Once the programs are already implemented, it is time to test it on the boards. With the results, a comparison between both processors can be done.

# 5.1 IRReceiver and Potentiometer

These programs cannot have been used to make comparisons because the IRReceiver only can be used in Arduino due to the pins and connections and in the potentiometer there is no time to be taken.

# 5.2 Pi

A number of 200000 iterations was set in this program. The accuracy of the program achieved to reach a number  $\pi$  with 10 decimals. The times taken are the following:

Arduino DUE (ARM Cortex-M3): 3280 ms Intel Galileo (Quark x1000): 63.7 ms

The time of calculating the  $\pi$  approximation in Quark x1000 is almost 50 times faster than ARM M3. Of course, the clock frequency of the the processors is related to the results. 84 Mhz vs 400 Mhz, so it is logic that Galileo is faster doing mathematical calculation.

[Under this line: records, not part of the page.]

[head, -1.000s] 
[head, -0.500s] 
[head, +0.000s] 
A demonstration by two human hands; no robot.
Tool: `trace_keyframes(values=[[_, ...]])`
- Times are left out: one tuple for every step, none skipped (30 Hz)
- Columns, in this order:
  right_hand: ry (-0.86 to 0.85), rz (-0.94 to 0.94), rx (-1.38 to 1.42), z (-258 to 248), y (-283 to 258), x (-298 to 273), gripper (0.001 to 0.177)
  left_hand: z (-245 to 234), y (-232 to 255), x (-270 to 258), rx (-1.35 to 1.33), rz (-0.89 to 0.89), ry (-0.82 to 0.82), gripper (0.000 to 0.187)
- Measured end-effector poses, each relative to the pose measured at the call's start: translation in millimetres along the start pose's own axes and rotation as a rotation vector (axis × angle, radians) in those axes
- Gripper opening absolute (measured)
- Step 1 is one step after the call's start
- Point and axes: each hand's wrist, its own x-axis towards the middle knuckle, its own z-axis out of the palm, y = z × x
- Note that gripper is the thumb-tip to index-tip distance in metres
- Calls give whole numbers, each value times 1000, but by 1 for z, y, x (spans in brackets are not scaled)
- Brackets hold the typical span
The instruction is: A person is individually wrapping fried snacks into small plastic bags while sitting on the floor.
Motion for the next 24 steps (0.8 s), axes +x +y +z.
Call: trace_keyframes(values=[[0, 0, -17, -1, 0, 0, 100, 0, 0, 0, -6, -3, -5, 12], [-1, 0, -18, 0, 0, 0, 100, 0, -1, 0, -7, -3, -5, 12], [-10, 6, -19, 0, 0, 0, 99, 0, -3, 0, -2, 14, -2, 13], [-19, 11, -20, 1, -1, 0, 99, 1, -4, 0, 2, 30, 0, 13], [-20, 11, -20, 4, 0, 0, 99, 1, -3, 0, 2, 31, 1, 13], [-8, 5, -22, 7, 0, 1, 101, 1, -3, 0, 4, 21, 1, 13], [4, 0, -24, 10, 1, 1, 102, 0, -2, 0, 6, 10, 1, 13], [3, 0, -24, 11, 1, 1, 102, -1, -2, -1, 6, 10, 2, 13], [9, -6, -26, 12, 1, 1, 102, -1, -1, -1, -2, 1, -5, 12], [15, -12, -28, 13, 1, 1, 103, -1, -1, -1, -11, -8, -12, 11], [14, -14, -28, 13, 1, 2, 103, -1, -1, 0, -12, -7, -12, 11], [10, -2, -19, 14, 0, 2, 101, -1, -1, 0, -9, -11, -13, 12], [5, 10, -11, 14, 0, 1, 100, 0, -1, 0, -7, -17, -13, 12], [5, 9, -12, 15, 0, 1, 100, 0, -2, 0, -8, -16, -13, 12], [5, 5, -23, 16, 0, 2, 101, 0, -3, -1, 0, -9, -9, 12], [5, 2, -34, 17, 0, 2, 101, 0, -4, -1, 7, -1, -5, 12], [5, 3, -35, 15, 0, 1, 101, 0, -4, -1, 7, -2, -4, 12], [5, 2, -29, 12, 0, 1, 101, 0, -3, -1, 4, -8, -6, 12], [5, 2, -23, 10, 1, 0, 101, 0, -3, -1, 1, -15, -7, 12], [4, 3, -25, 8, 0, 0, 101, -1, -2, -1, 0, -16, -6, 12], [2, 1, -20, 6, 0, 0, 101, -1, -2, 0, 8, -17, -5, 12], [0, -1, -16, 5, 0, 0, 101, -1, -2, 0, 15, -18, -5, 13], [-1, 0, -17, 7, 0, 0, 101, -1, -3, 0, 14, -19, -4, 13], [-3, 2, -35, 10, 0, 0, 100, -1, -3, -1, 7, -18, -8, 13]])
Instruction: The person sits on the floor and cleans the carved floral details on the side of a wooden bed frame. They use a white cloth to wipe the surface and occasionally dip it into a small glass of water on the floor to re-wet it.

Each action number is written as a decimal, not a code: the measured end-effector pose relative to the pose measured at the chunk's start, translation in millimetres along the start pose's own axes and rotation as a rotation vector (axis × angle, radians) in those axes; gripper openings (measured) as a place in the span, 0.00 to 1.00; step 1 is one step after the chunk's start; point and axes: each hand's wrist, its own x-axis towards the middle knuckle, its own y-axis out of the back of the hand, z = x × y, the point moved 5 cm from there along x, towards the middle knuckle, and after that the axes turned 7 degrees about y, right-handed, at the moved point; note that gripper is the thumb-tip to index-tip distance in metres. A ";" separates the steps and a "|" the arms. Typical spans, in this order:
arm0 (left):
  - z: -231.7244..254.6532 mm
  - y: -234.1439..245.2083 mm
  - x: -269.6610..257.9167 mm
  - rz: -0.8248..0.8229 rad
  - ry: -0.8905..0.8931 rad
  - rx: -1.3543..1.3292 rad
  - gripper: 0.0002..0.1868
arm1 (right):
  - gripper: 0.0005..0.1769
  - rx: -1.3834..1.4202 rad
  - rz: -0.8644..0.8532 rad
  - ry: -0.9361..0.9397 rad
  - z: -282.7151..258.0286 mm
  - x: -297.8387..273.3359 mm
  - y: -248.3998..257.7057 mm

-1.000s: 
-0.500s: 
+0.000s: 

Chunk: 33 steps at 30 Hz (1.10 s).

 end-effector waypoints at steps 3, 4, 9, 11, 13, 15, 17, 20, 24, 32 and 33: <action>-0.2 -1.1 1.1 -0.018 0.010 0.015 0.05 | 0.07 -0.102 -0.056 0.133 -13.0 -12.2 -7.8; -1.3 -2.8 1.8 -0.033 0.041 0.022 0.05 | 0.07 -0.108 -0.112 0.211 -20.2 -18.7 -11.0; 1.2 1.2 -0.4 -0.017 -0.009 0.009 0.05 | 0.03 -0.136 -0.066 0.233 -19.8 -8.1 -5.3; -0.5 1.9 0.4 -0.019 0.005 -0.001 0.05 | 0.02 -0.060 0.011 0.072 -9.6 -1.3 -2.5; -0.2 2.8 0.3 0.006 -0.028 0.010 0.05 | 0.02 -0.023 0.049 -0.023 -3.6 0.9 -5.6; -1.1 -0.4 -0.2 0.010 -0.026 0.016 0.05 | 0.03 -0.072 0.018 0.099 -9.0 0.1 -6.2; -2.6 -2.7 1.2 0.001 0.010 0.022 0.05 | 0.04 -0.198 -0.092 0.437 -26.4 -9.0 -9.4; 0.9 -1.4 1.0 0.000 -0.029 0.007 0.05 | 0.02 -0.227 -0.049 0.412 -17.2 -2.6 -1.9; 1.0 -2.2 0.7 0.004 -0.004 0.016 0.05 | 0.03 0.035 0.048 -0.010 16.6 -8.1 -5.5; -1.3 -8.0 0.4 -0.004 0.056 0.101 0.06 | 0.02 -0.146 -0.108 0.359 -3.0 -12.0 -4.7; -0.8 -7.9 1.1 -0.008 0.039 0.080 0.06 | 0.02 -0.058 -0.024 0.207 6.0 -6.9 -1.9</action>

Moreover, Quark has a floating point unit, with a floating point calculation unit, floating point registers and so on, while Cortex-M3 only emulates the floating point operation. Those reasons make the Quark x1000 faster working with floating point operations than the Cortex-M3.

# 5.3 Quicksort

The limited memory of the Cortex-M3 allows to use a maximum length of the array of 2000 elements. However, it is a good number to make comparisons looking at the results.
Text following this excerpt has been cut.